Items from a dataset:

►

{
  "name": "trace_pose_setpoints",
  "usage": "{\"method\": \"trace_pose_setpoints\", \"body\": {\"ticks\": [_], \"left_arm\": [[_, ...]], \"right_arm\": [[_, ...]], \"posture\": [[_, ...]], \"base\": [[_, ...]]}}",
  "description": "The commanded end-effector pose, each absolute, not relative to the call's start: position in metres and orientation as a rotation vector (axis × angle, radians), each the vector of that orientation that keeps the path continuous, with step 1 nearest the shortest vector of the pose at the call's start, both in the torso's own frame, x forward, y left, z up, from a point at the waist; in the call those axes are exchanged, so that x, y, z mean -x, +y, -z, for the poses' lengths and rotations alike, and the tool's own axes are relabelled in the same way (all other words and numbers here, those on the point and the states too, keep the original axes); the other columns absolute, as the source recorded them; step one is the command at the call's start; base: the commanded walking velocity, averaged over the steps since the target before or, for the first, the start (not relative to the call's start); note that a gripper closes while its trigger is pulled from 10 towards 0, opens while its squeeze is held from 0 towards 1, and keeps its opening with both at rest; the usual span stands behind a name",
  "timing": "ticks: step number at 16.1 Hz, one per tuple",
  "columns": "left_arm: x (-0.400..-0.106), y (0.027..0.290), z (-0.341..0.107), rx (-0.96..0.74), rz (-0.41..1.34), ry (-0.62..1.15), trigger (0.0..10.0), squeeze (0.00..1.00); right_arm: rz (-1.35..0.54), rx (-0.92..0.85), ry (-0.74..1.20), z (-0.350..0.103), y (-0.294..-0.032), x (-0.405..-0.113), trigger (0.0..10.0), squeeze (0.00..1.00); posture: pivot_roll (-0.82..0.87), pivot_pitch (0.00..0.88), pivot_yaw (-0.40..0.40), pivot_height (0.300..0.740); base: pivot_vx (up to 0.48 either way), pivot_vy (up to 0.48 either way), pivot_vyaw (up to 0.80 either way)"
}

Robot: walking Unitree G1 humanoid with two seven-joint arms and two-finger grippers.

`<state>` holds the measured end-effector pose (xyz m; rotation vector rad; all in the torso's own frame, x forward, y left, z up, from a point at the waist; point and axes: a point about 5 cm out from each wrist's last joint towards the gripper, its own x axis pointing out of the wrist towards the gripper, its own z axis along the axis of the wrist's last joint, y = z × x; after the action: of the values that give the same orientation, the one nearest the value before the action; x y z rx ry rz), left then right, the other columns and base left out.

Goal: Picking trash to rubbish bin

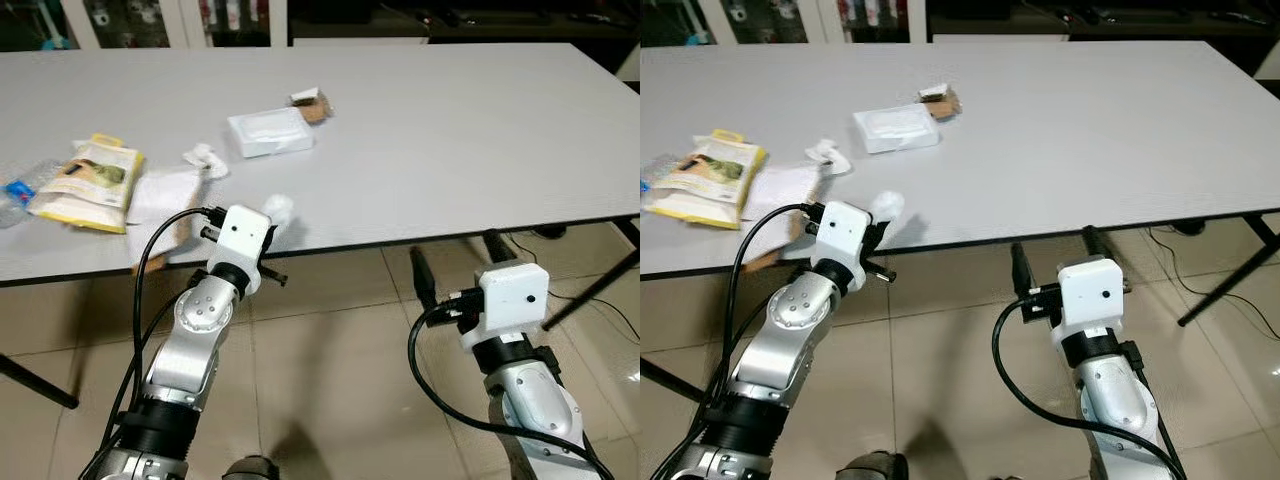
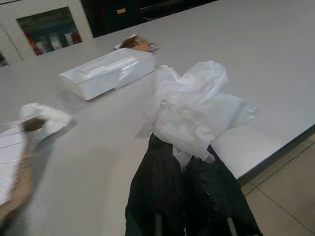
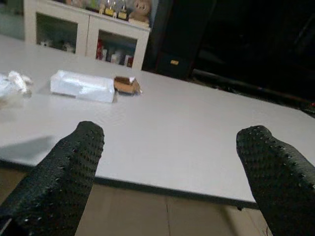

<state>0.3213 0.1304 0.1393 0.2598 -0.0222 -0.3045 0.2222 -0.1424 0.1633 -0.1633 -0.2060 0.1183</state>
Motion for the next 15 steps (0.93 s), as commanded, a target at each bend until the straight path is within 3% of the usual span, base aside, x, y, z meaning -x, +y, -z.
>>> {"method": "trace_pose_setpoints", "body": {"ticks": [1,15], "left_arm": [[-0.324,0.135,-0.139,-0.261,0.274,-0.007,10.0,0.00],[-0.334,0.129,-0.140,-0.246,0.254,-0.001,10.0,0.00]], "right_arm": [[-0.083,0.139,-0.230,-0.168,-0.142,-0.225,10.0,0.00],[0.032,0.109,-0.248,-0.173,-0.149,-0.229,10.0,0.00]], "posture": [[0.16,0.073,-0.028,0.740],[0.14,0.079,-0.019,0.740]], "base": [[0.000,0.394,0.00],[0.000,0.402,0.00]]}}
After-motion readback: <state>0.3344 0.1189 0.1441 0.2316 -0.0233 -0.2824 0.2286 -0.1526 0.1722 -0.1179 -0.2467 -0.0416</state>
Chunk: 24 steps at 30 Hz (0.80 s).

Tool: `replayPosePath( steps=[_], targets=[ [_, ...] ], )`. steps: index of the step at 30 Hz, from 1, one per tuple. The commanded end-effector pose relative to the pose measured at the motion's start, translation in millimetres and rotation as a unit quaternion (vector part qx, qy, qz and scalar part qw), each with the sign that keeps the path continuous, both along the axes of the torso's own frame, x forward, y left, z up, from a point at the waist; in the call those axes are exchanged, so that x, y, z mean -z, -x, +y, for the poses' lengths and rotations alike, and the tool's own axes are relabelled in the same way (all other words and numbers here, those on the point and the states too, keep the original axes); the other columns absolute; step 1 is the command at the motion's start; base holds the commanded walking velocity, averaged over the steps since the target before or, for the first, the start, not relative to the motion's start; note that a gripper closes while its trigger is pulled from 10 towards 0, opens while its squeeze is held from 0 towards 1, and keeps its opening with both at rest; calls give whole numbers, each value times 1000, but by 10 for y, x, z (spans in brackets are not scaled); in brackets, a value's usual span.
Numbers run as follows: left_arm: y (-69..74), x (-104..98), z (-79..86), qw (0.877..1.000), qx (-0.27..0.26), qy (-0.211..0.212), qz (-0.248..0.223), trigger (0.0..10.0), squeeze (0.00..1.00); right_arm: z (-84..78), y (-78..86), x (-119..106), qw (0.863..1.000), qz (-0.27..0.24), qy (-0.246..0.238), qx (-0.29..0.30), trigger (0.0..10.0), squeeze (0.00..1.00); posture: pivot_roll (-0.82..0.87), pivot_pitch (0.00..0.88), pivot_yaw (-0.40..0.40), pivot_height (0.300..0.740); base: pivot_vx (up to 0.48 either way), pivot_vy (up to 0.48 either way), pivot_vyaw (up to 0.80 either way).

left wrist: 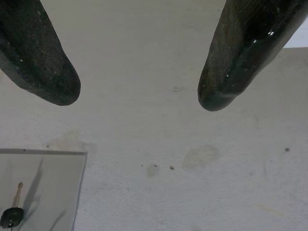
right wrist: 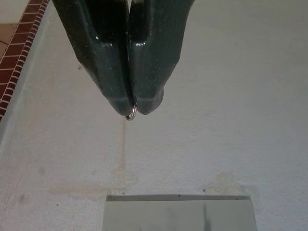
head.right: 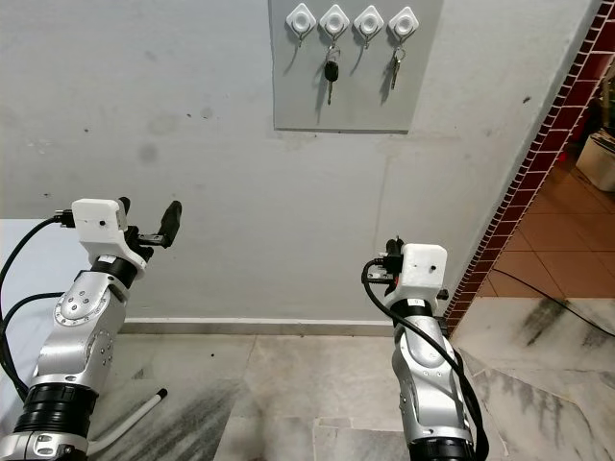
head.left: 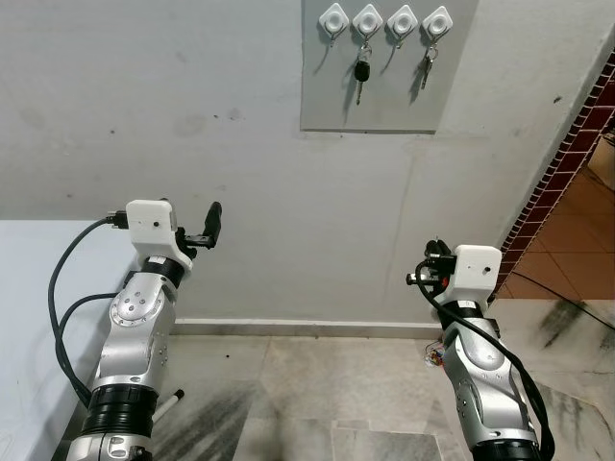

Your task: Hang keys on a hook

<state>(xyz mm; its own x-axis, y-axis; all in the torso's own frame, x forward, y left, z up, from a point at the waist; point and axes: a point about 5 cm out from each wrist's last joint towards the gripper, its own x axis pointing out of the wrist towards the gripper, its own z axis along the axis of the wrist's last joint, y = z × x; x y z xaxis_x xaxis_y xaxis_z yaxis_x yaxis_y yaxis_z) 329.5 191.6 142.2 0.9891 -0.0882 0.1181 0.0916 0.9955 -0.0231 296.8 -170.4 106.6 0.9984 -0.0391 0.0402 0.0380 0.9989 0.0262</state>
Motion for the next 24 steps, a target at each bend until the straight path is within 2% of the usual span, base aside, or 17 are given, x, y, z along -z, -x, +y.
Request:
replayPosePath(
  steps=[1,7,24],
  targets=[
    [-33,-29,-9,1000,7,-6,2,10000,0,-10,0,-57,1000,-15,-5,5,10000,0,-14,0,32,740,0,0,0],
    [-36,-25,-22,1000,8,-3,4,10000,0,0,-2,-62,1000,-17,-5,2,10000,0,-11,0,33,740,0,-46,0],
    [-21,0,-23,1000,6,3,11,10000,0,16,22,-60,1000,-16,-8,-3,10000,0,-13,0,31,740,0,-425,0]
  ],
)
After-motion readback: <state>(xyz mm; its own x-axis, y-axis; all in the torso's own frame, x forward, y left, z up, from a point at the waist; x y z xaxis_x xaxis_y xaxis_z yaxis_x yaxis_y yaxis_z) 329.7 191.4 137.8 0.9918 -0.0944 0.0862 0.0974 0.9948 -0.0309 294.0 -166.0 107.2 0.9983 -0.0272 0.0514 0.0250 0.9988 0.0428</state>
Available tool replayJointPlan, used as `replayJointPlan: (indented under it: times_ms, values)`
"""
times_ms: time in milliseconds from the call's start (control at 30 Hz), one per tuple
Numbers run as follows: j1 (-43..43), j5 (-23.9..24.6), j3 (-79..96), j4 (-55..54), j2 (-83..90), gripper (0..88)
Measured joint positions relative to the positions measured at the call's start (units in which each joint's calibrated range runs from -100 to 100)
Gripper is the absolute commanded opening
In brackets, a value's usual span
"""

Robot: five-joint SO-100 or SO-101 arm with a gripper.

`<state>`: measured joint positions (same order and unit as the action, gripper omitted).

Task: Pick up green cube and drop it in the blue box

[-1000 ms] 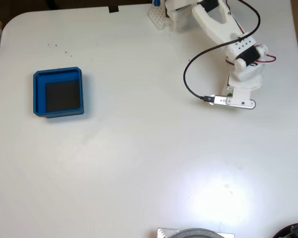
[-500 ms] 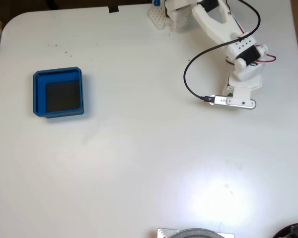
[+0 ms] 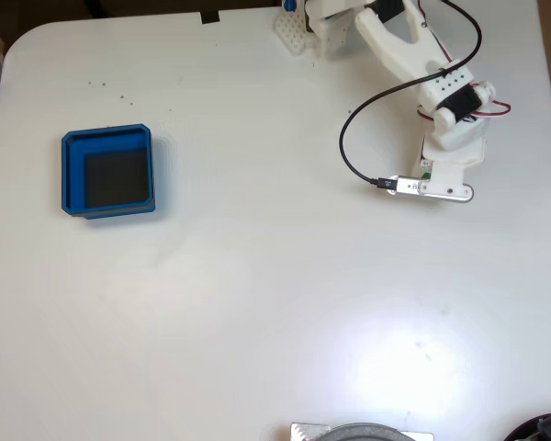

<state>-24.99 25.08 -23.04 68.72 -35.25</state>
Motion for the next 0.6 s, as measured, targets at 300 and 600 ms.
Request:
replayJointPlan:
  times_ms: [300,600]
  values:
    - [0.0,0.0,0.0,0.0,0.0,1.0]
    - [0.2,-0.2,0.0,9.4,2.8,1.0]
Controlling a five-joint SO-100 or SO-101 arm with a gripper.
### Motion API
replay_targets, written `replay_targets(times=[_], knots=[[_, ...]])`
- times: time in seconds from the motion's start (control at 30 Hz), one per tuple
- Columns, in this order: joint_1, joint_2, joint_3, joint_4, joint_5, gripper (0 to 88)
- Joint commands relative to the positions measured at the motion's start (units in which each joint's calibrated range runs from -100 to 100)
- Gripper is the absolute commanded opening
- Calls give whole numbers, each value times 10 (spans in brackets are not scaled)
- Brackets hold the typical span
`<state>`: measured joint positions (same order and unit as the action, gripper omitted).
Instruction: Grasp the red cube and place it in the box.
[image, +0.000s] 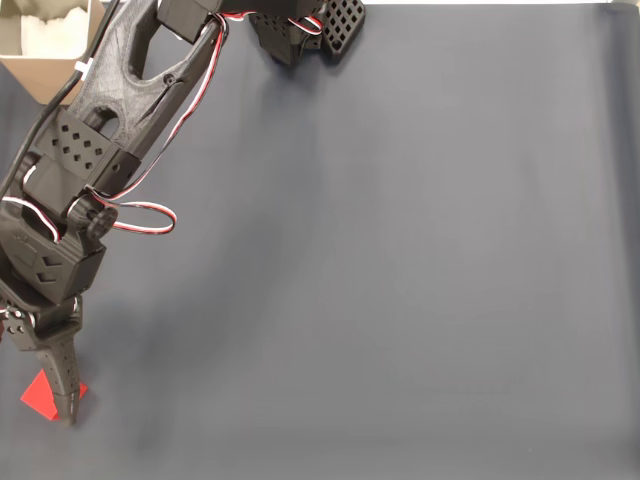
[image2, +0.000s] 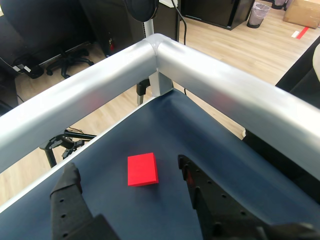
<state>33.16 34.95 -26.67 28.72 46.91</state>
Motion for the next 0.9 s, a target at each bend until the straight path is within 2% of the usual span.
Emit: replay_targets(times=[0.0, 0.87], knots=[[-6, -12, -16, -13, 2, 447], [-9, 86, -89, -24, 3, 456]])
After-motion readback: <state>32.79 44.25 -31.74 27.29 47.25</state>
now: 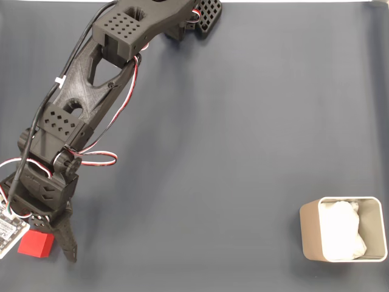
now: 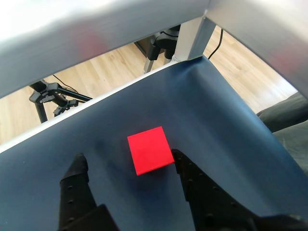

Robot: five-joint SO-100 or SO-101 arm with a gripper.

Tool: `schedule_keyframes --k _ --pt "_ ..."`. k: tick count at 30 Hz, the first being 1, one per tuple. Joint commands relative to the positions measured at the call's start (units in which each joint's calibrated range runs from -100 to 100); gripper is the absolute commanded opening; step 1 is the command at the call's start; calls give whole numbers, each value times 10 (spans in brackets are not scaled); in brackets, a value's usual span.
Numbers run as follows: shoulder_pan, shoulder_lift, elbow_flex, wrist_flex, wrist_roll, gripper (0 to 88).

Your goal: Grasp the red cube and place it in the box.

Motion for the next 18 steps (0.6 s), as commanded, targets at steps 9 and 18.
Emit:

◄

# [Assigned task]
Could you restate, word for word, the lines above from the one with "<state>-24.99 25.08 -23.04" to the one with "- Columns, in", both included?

# [Problem solution]
<state>-24.99 25.08 -23.04 68.72 -35.25</state>
Motion for the next 0.6 s, as measured, targets at 300 and 600 ms.
Request:
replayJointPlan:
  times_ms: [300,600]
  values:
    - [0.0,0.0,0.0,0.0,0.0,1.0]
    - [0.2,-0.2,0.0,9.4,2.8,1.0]
Controlling a five-joint SO-100 or SO-101 arm with a gripper.
### Motion API
replay_targets, written `replay_targets(times=[_], knots=[[_, ...]])`
- times: time in seconds from the motion's start (control at 30 Hz), one per tuple
- Columns, in this order: joint_1, joint_2, joint_3, joint_4, joint_5, gripper (0 to 88)

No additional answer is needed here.